Laws governing the sale of homemade goods vary from state to state, from light touch restrictions to outright bans. File photo
More than 1,000 home-based food businesses have been created since cottage industry laws were loosened in Texas, and this should be a template for changes to the state’s occupational licensing laws, free market advocates argue.
Laws governing the sale of home-baked foods and other goods, or cottage food operations, were loosened in 2013, allowing individuals to sell at farmers markets and other events. It was a huge step forward, according to to pushing for less restrictions, and its success should spur lawmakers to tackle occupational licensing laws.
“We see what happened several years ago when lawmakers lifted occupational licensing restrictions on home-baked good in Texas,” said Jerome Greener, state director for Americans For Prosperity (AFP), the free market advocacy organization.
“Now more than 1,000 home-based food businesses have been created in our state," Greener told Texas Business Daily. "Eliminating this occupational licensing restriction demonstrated that when needless regulations are lifted, opportunities are created in our economy.”
He said the state economy would “benefit greatly from changes in occupational licensing laws, particularly with regards to statewide liquor store regulations and ride-sharing laws in cities including Austin, Galveston and Corpus Christi.
“Government shouldn’t be picking winners and losers in our economy by restricting access to certain individuals based on laws put in place to protect the existing members of a particular industry,” Greener said.
Laws governing the sale of homemade goods vary from state to state, from light touch restrictions to outright bans in New Jersey and Wisconsin.
In an op-ed piece published in the Wall Street Journal, the AFP’s New Jersey state director, Erica Jedynak, and Heather Russinko, who wants to sell her home baked goods, argued for New Jersey to lift its ban. State law forbids the sale of homemade baked goods. Bakers can work legally only in industrial kitchens, which cost upward of $15,000.
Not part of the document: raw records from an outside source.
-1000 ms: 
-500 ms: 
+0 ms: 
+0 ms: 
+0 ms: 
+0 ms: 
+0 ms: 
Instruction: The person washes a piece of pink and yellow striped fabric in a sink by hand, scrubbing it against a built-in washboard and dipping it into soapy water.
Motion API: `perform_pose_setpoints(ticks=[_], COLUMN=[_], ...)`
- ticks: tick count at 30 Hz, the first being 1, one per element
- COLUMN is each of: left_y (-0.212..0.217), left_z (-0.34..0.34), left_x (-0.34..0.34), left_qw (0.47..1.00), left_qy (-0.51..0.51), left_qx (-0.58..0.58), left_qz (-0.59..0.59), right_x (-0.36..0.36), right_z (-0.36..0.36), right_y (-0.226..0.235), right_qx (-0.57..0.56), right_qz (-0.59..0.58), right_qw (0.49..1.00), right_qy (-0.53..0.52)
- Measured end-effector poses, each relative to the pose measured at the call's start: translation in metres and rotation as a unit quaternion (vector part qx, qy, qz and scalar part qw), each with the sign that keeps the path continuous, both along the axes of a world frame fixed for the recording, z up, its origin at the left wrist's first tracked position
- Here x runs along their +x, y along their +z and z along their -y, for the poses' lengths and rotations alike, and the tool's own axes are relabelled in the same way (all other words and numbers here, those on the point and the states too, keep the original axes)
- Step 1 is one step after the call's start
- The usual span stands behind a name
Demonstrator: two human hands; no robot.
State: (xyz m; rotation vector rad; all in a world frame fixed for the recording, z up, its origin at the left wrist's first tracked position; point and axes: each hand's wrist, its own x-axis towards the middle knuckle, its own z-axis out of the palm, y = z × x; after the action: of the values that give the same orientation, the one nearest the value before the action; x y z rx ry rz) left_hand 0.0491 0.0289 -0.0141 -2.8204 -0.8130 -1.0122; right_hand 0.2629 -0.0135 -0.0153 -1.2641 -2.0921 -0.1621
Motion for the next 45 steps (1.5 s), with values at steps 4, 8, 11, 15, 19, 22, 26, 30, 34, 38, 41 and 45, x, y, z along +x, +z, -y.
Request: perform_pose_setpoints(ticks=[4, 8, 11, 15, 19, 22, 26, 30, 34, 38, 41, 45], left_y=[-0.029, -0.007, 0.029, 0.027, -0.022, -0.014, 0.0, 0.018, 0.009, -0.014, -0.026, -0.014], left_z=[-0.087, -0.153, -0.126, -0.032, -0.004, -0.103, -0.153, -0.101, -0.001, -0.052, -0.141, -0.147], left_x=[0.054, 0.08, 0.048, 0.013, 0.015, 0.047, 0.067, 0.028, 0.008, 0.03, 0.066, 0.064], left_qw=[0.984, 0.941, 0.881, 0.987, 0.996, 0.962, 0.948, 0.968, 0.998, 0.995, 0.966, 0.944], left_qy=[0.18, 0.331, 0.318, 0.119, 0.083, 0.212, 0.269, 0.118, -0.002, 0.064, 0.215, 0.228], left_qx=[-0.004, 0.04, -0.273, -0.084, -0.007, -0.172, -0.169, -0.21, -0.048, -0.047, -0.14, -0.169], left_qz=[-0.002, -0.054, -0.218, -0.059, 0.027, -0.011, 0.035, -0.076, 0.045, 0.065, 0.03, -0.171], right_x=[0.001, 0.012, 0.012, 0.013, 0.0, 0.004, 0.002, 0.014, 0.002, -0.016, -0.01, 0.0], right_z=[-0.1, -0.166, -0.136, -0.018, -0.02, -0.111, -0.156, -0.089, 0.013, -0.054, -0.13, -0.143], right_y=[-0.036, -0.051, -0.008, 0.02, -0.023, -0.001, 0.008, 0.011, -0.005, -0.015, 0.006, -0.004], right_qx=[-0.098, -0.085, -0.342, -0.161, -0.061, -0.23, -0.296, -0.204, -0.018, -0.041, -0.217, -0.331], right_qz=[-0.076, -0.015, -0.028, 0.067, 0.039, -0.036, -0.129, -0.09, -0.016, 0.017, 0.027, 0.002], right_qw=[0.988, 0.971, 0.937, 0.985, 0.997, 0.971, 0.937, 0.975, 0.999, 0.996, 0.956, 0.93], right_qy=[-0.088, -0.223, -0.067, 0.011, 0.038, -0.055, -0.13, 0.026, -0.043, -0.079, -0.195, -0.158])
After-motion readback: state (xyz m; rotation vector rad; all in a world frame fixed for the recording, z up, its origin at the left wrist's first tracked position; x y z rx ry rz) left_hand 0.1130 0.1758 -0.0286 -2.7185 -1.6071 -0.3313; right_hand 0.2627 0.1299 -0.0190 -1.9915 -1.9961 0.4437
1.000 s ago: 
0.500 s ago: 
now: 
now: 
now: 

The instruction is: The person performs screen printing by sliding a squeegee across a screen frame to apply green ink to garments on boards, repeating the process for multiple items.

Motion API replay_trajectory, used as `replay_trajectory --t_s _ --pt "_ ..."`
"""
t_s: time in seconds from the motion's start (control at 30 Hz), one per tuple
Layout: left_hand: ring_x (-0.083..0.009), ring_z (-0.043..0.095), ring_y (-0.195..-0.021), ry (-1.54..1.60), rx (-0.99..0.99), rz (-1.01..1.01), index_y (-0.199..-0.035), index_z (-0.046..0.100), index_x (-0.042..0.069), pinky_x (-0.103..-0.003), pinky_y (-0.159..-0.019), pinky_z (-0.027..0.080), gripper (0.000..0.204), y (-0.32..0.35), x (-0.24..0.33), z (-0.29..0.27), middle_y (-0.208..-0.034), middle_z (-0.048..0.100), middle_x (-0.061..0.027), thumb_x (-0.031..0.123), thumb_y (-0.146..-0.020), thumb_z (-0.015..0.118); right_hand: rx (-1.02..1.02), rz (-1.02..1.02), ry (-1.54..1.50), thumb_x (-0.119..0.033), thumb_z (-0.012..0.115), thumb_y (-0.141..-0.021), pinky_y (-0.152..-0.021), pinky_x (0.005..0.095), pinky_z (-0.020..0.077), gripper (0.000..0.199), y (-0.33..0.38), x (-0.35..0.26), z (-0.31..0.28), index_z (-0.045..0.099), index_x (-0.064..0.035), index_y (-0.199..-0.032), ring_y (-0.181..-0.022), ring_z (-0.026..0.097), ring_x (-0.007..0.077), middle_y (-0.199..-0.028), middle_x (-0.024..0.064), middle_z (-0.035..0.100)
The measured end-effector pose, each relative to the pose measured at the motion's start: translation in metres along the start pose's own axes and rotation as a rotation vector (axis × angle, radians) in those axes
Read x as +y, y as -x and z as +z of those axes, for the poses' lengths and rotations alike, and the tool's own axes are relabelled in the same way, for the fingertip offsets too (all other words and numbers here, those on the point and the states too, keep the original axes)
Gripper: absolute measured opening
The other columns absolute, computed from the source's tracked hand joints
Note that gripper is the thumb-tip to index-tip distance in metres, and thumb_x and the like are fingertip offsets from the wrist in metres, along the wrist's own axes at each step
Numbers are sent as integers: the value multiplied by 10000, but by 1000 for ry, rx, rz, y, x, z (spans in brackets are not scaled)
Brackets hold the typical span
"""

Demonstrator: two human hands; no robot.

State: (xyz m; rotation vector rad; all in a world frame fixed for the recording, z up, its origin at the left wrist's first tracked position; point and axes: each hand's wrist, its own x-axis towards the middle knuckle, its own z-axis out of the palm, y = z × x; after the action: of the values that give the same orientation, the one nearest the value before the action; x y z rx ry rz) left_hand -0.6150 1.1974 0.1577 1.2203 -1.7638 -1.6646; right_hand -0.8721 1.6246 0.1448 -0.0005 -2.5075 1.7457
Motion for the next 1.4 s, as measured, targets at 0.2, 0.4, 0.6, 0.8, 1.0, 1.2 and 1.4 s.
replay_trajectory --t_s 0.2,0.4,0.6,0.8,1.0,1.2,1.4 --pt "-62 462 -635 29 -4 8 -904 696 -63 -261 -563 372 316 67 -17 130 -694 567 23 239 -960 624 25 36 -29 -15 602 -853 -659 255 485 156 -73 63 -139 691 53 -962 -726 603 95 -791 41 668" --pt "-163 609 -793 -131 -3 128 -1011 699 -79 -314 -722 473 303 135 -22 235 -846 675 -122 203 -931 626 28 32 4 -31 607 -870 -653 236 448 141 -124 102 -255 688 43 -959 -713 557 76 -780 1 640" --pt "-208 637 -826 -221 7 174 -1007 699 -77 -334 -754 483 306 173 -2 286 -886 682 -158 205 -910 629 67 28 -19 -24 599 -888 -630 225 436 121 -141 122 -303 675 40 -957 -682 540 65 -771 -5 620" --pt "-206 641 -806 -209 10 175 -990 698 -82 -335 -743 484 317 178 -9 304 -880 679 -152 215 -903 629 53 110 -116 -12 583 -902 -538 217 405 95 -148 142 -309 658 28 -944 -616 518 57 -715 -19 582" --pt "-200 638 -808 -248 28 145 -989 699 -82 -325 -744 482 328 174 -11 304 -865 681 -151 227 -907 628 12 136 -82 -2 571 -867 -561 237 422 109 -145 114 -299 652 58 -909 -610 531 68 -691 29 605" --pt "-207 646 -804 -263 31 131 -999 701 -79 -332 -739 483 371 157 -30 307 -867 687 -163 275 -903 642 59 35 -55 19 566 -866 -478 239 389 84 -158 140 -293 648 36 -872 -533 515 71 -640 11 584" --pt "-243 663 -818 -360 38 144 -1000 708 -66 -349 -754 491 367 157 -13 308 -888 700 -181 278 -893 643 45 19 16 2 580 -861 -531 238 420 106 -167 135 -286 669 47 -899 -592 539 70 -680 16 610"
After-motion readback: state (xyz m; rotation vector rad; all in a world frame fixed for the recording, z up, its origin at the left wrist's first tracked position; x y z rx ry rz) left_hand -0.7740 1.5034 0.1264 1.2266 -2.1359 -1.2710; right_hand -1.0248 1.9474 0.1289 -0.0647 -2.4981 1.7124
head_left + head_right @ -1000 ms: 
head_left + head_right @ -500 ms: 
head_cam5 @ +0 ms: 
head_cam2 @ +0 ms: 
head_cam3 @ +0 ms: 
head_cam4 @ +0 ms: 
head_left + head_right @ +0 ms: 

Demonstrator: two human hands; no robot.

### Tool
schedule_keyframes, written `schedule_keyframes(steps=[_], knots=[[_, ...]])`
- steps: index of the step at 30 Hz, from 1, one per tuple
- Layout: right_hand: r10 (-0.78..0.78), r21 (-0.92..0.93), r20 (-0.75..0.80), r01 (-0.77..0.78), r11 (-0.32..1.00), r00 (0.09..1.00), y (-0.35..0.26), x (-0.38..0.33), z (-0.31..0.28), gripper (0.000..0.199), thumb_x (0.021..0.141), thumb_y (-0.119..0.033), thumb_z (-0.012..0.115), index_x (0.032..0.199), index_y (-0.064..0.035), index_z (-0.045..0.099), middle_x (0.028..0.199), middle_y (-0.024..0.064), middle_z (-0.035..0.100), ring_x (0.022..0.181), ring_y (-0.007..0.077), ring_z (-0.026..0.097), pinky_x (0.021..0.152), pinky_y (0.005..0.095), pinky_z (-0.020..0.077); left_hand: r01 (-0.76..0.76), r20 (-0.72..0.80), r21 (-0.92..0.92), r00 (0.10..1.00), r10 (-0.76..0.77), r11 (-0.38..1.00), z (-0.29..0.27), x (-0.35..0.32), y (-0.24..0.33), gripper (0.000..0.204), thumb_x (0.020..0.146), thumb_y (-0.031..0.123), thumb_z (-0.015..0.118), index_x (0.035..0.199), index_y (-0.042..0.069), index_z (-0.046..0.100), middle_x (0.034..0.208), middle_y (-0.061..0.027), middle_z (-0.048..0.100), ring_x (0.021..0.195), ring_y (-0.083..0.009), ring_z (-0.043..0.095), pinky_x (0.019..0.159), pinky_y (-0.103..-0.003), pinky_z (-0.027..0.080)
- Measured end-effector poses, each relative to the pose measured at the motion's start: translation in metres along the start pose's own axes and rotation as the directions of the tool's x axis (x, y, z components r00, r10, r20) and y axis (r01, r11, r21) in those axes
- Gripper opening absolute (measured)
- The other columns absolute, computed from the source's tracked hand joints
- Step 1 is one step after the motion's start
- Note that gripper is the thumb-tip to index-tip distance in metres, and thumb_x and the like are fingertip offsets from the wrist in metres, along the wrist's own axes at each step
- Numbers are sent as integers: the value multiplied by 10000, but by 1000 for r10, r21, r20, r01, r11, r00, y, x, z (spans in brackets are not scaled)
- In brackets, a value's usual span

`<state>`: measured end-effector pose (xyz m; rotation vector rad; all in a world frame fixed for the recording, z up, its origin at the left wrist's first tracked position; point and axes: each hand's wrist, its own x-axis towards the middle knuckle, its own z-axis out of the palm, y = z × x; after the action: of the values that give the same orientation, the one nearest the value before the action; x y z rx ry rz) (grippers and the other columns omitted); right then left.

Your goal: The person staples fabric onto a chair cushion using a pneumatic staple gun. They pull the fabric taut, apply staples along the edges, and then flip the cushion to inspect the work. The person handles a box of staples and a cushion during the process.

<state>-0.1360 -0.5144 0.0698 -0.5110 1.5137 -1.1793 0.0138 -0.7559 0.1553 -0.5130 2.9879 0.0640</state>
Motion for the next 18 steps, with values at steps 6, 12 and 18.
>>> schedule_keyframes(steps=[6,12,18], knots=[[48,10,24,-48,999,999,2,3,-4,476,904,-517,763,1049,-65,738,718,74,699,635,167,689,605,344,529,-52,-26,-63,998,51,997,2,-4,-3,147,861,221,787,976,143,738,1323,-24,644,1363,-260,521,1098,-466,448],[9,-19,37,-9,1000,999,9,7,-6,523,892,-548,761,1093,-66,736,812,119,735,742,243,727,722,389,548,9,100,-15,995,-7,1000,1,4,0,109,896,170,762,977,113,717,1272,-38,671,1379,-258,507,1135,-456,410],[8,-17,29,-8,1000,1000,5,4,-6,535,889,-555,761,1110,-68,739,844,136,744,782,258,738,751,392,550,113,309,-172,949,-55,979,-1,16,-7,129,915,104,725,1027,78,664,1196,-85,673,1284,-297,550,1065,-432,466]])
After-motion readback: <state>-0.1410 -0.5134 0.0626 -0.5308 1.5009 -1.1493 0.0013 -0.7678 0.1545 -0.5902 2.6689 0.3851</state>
Russinko, to help cover her bills, wanted to make some extra money and start a college fund for her son. That’s when she learned about the ban. The authors said they “have talked to hundreds of New Jerseyans who want to supplement their income by selling a batch of grandma’s famous cookies.”
Many representatives support lifting the ban, but legislation has foundered in the New Jersey Senate, largely because of the opposition of Sen. Joseph Vitale, chairman of the Health and Human Services Committee, according to the authors of the WSJ op-ed.
Texas passed an amendment, HB970 in 2013, which greatly loosened the restrictions of their original cottage food law. The biggest change with the amendment is that cottage food operations can sell outside of their homes, such as at farmers markets or other events, according to forrager.com, a home-based sales information and advocacy site.
“Indirect sales to retail stores are still not allowed, but it is a huge step of progress,” the site’s authors said.
Texas also now has a large number of foods that are allowed to be made from home, but the sales limit per year is still $50,000. Although no licenses are required, cottage food operations need to take a food handler’s training course, forrager.com noted.